Mas há um aspeto que me preocupa profundamente, e que raramente é discutido com a devida atenção: é a qualidade do que se constrói e reabilita.
Ter uma casa é mais do que ter um teto. É ter conforto. É viver num espaço onde não se passa frio no inverno nem um calor sufocante no verão. Onde a fatura da luz não pesa tanto que se torna insustentável. Onde se respira bem, se descansa melhor e se vive com dignidade.
A verdade é que, apesar dos avanços dos últimos anos, uma parte significativa do parque habitacional em Portugal continua a ser energeticamente ineficiente. Muitas dessas casas foram construídas noutras décadas, com outras exigências e prioridades. E mesmo nos projetos mais recentes, ainda vejo a eficiência energética ser tratada como um complemento quando, na verdade, devia ser um critério essencial desde o seu projeto.
É precisamente aqui que sinto que temos uma responsabilidade comum, seja como setor, como decisores ou como país. A transição energética não se faz apenas com painéis solares ou carros elétricos. Faz-se, sobretudo, nas casas onde as pessoas vivem. E é aí que temos de garantir que as soluções técnicas, o conhecimento e os apoios certos chegam de forma clara, prática e justa a todos os cidadãos.
Na ADENE, assumimos com clareza o nosso papel neste desafio. Trabalhamos para que a eficiência energética deixe de ser vista como um detalhe técnico e passe a ser um pilar da habitação em Portugal. Apoiamos os cidadãos, as empresas e os municípios, promovemos soluções na reabilitação e fornecemos as ferramentas a quem quer fazer diferente. A nova diretiva europeia para o desempenho energético dos edifícios (EPBD), veio acelerar a exigência sobre o parque edificado.

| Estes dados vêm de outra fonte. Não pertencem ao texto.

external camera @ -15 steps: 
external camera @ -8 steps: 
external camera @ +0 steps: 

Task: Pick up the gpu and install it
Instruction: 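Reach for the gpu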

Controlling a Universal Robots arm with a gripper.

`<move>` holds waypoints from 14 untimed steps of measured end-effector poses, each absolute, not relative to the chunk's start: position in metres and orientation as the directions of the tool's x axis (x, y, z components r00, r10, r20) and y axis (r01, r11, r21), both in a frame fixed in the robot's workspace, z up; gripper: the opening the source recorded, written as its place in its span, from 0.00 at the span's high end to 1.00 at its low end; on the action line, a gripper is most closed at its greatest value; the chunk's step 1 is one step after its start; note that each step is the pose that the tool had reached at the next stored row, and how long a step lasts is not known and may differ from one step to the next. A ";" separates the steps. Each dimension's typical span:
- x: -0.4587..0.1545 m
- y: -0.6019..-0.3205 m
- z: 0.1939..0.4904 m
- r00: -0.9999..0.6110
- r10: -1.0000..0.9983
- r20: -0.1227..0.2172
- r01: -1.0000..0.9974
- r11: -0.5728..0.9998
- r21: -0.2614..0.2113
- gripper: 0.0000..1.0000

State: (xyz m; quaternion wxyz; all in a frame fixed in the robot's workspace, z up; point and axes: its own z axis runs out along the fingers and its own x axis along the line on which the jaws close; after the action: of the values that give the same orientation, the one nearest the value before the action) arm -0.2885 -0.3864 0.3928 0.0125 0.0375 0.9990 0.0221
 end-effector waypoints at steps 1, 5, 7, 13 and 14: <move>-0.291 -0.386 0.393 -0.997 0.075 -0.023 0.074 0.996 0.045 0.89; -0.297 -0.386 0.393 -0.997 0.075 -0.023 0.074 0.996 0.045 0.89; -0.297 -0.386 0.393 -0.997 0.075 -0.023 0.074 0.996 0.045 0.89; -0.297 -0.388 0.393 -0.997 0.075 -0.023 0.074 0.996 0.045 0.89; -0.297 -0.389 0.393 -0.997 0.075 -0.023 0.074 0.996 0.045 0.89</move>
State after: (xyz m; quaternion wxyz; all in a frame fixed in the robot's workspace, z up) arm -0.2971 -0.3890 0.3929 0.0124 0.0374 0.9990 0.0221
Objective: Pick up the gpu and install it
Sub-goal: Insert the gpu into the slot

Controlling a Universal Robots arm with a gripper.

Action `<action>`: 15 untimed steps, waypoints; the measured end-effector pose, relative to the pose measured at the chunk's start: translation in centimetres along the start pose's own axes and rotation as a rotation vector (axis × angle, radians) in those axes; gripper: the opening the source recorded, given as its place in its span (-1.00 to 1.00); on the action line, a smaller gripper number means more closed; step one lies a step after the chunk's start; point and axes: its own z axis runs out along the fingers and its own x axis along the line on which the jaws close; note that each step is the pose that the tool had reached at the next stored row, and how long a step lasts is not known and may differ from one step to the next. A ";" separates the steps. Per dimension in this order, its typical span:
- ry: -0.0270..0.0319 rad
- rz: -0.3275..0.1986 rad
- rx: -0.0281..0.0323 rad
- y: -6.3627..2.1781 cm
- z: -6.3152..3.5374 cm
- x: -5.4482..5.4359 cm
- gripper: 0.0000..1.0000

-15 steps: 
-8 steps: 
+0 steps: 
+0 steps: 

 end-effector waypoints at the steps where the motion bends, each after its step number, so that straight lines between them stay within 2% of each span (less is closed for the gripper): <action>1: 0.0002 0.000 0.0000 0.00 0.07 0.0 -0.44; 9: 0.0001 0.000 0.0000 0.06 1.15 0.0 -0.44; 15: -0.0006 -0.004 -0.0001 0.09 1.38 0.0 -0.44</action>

Imóveis com fraco desempenho energético vão perder valor e atratividade. Estar preparado não é uma opção, mas sim, uma vantagem competitiva.

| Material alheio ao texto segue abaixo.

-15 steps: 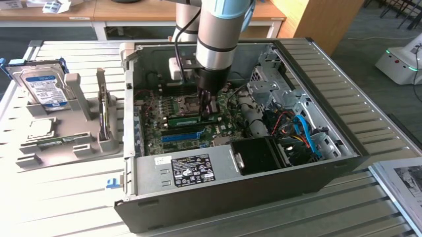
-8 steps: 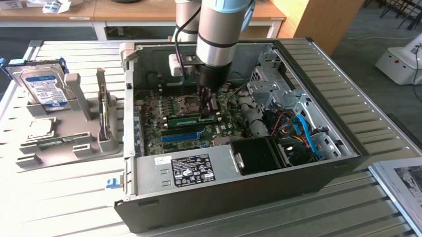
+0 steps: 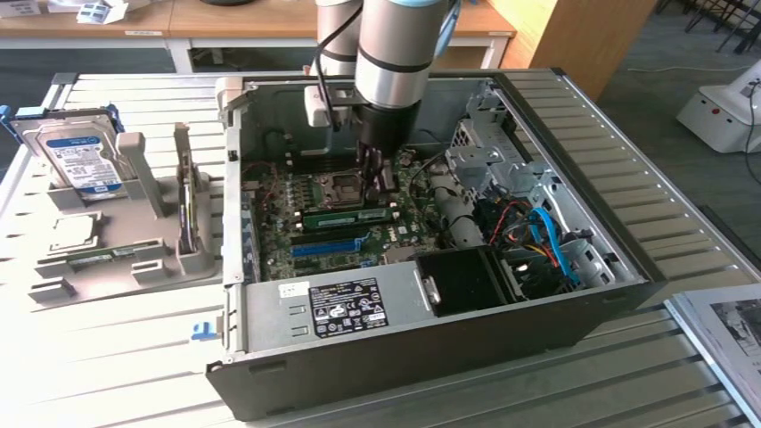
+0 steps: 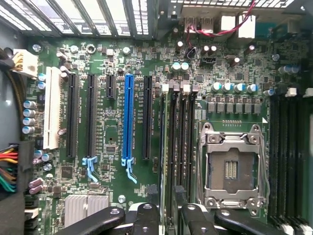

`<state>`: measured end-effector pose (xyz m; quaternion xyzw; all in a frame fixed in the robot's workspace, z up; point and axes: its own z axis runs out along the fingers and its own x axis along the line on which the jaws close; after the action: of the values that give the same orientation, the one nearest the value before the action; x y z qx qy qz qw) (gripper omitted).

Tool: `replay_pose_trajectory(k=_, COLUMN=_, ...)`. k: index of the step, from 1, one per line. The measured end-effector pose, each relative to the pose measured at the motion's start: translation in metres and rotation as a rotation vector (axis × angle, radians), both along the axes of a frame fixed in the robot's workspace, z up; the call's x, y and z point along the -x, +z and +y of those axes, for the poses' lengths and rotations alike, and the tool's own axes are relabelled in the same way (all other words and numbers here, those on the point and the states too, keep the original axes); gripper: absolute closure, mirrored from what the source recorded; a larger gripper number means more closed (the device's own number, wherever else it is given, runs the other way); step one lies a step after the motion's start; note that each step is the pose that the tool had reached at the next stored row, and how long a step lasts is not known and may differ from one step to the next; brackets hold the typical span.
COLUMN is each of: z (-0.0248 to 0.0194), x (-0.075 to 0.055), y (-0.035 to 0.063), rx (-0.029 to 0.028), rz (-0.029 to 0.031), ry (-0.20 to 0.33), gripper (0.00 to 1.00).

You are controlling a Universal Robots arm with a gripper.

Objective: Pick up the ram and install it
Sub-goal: 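Insert the ram into the slot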

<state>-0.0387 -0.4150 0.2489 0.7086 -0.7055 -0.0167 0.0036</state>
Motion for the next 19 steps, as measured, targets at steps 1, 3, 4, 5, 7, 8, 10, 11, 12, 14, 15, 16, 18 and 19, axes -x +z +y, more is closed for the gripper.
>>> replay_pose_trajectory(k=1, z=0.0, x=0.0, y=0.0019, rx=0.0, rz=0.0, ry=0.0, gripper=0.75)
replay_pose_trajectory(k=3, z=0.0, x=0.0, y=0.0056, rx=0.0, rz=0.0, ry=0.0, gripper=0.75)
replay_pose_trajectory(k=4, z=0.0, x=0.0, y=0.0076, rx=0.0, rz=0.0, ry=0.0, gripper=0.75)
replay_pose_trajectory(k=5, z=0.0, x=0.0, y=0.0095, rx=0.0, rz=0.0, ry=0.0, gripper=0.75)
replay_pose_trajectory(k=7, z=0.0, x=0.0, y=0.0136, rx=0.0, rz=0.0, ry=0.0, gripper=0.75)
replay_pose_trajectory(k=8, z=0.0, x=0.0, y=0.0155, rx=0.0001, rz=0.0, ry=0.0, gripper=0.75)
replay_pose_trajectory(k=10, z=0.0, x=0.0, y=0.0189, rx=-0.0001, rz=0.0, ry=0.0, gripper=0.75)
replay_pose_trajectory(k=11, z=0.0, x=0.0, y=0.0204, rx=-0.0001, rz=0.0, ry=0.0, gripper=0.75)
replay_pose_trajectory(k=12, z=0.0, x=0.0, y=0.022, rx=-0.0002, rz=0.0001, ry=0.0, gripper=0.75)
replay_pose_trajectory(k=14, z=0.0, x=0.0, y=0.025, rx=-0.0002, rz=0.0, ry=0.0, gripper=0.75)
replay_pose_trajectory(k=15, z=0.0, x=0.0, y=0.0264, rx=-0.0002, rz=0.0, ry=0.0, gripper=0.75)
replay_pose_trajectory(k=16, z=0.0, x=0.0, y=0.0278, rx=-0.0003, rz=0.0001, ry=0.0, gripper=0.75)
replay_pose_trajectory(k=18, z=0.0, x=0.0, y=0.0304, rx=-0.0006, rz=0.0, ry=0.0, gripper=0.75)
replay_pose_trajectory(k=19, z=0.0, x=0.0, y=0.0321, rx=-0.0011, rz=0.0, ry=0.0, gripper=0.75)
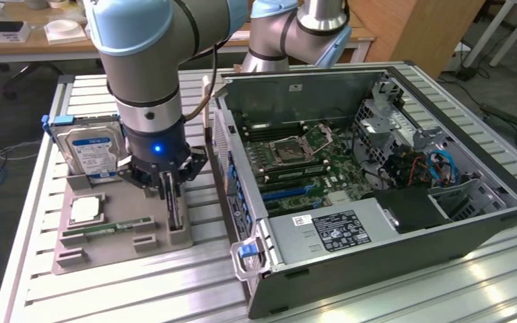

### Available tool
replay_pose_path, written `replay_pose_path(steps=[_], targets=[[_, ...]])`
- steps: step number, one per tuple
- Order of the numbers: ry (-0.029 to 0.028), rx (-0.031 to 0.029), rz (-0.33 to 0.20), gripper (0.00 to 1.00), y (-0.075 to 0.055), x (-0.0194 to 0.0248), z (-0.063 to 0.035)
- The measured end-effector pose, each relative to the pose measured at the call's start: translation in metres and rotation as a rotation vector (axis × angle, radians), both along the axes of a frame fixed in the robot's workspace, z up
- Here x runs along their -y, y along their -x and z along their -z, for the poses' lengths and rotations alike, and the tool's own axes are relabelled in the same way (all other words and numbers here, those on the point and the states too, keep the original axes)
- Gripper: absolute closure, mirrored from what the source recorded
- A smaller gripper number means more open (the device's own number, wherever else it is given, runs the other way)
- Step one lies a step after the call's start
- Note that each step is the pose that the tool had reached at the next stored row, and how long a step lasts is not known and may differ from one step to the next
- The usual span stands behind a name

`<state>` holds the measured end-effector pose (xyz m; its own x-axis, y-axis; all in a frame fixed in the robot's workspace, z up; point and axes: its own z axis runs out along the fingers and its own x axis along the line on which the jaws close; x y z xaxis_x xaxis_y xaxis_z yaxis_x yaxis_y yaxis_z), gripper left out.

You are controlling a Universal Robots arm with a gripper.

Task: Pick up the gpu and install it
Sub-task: 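Pick up the gpu and move the gpu toward the slot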

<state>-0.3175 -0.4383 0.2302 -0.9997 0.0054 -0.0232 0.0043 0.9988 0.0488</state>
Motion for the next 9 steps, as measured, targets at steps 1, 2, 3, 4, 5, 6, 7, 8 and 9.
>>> replay_pose_path(steps=[1, 2, 3, 4, 5, 6, 7, 8, 9], targets=[[0.0, 0.0, 0.0, 0.67, -0.0006, 0.0, 0.0001], [-0.0001, 0.0001, 0.0, 0.67, -0.0009, 0.0, 0.0002], [0.0, 0.0, 0.0, 0.67, -0.0009, 0.0, 0.0001], [0.0001, 0.0, 0.0, 0.67, -0.0009, 0.0, 0.0001], [0.0001, -0.0001, 0.0, 0.67, -0.001, 0.0, 0.0001], [0.0001, 0.0, 0.0, 0.67, -0.0011, 0.0, 0.0001], [0.0001, 0.0, 0.0, 0.67, -0.0011, 0.0, 0.0001], [0.0, -0.0001, 0.0, 0.67, -0.0011, 0.0, 0.0001], [0.0001, 0.0, 0.0, 0.67, -0.0011, 0.0, 0.0001]])
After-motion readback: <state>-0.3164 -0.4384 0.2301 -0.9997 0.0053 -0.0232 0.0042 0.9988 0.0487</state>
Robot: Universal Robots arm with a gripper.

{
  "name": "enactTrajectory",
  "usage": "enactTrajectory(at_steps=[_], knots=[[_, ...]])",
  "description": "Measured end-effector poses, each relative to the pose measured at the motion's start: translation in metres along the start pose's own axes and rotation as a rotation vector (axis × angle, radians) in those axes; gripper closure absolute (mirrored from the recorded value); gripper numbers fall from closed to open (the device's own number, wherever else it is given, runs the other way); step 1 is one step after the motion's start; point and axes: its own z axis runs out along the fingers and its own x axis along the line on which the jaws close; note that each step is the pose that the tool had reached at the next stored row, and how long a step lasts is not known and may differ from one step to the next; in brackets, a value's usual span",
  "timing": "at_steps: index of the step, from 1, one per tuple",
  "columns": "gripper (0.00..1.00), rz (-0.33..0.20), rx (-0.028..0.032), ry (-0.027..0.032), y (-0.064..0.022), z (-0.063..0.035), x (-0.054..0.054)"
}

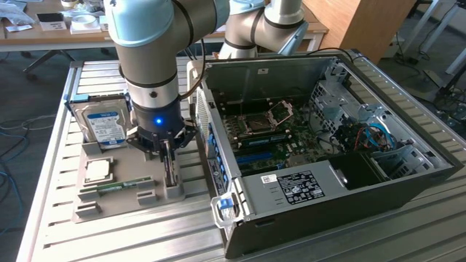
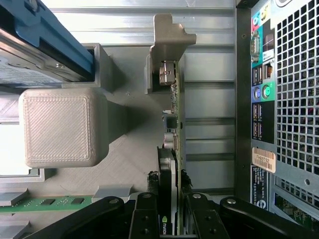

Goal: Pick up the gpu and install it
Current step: 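Pick up the gpu and move the gpu toward the slot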

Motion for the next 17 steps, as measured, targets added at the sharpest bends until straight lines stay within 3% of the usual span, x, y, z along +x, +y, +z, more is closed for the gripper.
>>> enactTrajectory(at_steps=[17], knots=[[0.73, 0.000, 0.0000, -0.0001, 0.0001, -0.0027, -0.0001]])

Para vencermos esta batalha, é fundamental estarmos preparados. Precisamos de políticas públicas coerentes, de mais literacia energética no setor e de modelos de financiamento que não excluam quem quer construir melhor. É urgente estabelecer regras claras, justas e estáveis. Habitação acessível não pode continuar a significar habitação de baixa qualidade. E construir mais, por si só, resolve muito pouco se continuarmos a repetir os mesmos erros do passado.
O conforto, a saúde, os custos e a valorização de um imóvel estão diretamente ligados ao seu desempenho energético. Ignorar esta realidade é prolongar os problemas do passado e adiar soluções que já deviam estar no presente.
É tempo de fazer da eficiência um pilar da habitação. Temos de garantir que todas as casas oferecem mais do que abrigo. Têm de oferecer futuro, conforto real, proteção contra a incerteza energética, instabilidade política e geopolítica e capacidade de resistir às exigências do clima e do tempo. Para isso, não basta vontade técnica ou soluções disponíveis no mercado. O desafio exige um pacto político duradouro capaz de garantir políticas consistentes e medidas estruturais que sobrevivam aos ciclos políticos, como o licenciamento ágil, incentivos fiscais e regras claras que valorizem a qualidade e o desempenho dos edifícios, geradoras de estabilidade, visão estratégica e compromisso coletivo. Só assim e com a energia certa, será possível assegurar habitação acessível, mas também digna, confortável e preparada para o futuro.